MATERIAL PROVIDED>
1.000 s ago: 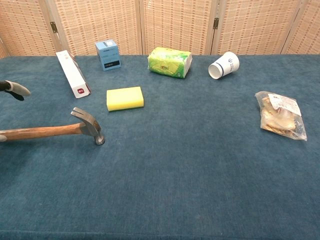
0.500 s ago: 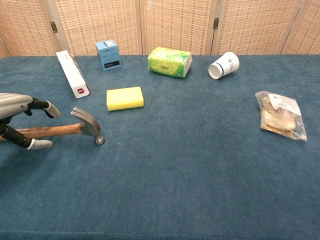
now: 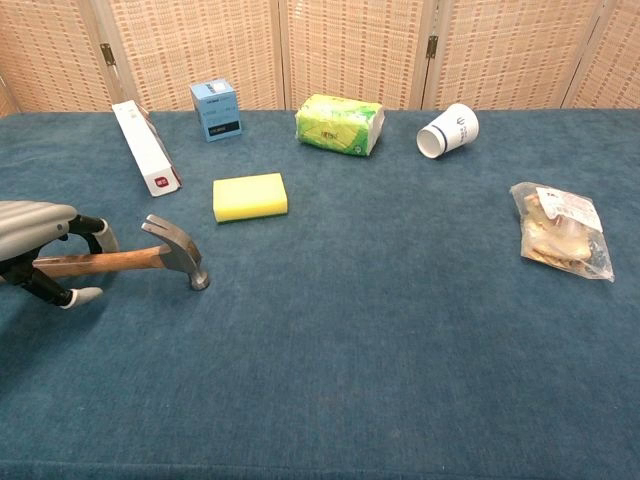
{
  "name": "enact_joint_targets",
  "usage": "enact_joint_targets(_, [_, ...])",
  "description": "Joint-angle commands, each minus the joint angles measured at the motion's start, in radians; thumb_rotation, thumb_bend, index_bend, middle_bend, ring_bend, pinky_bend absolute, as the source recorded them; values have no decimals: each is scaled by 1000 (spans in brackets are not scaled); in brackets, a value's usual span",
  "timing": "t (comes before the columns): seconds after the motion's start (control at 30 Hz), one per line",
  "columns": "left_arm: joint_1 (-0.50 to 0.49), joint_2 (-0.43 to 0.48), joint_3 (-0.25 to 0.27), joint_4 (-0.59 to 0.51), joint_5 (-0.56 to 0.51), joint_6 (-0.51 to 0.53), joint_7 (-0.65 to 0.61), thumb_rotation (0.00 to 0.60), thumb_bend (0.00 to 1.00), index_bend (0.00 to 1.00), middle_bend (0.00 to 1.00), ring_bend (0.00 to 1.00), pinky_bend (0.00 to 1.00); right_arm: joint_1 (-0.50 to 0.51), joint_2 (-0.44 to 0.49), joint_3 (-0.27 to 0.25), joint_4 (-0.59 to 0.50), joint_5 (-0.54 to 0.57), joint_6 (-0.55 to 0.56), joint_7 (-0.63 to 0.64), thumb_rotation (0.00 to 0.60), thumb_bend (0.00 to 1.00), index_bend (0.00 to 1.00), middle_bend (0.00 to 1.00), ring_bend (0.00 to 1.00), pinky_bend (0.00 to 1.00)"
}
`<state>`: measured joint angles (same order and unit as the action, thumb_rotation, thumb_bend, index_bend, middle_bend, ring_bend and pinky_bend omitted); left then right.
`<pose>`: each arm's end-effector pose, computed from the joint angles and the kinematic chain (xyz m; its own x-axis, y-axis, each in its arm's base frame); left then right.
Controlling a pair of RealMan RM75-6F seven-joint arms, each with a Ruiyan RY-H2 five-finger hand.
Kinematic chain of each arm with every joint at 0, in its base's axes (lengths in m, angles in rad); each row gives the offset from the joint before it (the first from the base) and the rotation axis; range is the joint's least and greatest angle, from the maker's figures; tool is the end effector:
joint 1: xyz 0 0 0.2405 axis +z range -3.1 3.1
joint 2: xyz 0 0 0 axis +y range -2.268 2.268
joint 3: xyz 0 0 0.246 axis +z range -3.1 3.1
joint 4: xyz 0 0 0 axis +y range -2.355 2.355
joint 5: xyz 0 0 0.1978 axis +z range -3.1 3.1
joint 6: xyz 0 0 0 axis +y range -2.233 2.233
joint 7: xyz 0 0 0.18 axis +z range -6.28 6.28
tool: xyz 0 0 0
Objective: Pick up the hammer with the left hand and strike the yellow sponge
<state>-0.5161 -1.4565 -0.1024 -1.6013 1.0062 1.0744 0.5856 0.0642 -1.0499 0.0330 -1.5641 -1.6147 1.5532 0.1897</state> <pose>-0.2250 0.3142 0.0082 0.5524 0.3213 0.7692 0.8323 -0.1625 -0.5299 -0.2921 -0.2055 0.1905 0.3313 0.0282 0.9431 -0.9372 -0.1061 0.3323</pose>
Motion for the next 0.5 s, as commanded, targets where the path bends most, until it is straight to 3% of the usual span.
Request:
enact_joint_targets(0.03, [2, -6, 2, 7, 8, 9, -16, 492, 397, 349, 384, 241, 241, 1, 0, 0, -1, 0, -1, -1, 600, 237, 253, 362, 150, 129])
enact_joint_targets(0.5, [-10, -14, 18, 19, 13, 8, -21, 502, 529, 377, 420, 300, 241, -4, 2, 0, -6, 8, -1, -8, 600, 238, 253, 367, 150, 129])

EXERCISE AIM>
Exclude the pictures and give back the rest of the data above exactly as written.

FINAL ANSWER>
1.000 s ago: 
0.500 s ago: 
now: 
{
  "name": "enact_joint_targets",
  "usage": "enact_joint_targets(_, [_, ...])",
  "description": "Joint-angle commands, each minus the joint angles measured at the motion's start, in radians; thumb_rotation, thumb_bend, index_bend, middle_bend, ring_bend, pinky_bend absolute, as the source recorded them; values have no decimals: each is scaled by 1000 (spans in brackets are not scaled); in brackets, a value's usual span",
  "timing": "t (comes before the columns): seconds after the motion's start (control at 30 Hz), one per line",
  "columns": "left_arm: joint_1 (-0.50 to 0.49), joint_2 (-0.43 to 0.48), joint_3 (-0.25 to 0.27), joint_4 (-0.59 to 0.51), joint_5 (-0.56 to 0.51), joint_6 (-0.51 to 0.53), joint_7 (-0.65 to 0.61), thumb_rotation (0.00 to 0.60), thumb_bend (0.00 to 1.00), index_bend (0.00 to 1.00), middle_bend (0.00 to 1.00), ring_bend (0.00 to 1.00), pinky_bend (0.00 to 1.00); right_arm: joint_1 (-0.50 to 0.51), joint_2 (-0.44 to 0.49), joint_3 (-0.27 to 0.25), joint_4 (-0.59 to 0.50), joint_5 (-0.54 to 0.57), joint_6 (-0.55 to 0.56), joint_7 (-0.63 to 0.64), thumb_rotation (0.00 to 0.60), thumb_bend (0.00 to 1.00), index_bend (0.00 to 1.00), middle_bend (0.00 to 1.00), ring_bend (0.00 to 1.00), pinky_bend (0.00 to 1.00)"
}
`<state>`: measured joint angles (same order and unit as the action, thumb_rotation, thumb_bend, index_bend, middle_bend, ring_bend and pinky_bend omitted); left then right.
`<pose>`: each arm's end-effector pose, computed from the joint angles and the kinematic chain (xyz m; its own x-axis, y-axis, each in its arm's base frame); left then right.
Controlling a pair of RealMan RM75-6F seven-joint arms, each with a Ruiyan RY-H2 five-finger hand.
Kinematic chain of each arm with every joint at 0, in its base's axes (lengths in m, angles in rad); each row gives the offset from the joint before it (the first from the base) and the rotation axis; range is the joint's least and greatest angle, from the maker's figures; tool is the end effector:
joint 1: xyz 0 0 0.2405 axis +z range -3.1 3.1
joint 2: xyz 0 0 0 axis +y range -2.268 2.268
joint 3: xyz 0 0 0.246 axis +z range -3.1 3.1
joint 4: xyz 0 0 0 axis +y range -2.355 2.355
joint 5: xyz 0 0 0.1978 axis +z range -3.1 3.1
joint 6: xyz 0 0 0 axis +y range -2.233 2.233
joint 7: xyz 0 0 0.18 axis +z range -6.28 6.28
tool: xyz 0 0 0
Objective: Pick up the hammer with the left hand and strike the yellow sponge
<state>-0.5161 -1.4565 -0.1024 -1.6013 1.0062 1.0744 0.5856 0.0642 -1.0499 0.0330 -1.5641 -1.6147 1.5532 0.1897</state> <pose>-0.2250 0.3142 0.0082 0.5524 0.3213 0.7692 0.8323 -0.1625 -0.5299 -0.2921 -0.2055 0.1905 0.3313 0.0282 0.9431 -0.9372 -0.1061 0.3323</pose>
Motion for the next 0.5 s, as commanded, targets where the path bends most, until it is straight to 3% of the usual span.
Request:
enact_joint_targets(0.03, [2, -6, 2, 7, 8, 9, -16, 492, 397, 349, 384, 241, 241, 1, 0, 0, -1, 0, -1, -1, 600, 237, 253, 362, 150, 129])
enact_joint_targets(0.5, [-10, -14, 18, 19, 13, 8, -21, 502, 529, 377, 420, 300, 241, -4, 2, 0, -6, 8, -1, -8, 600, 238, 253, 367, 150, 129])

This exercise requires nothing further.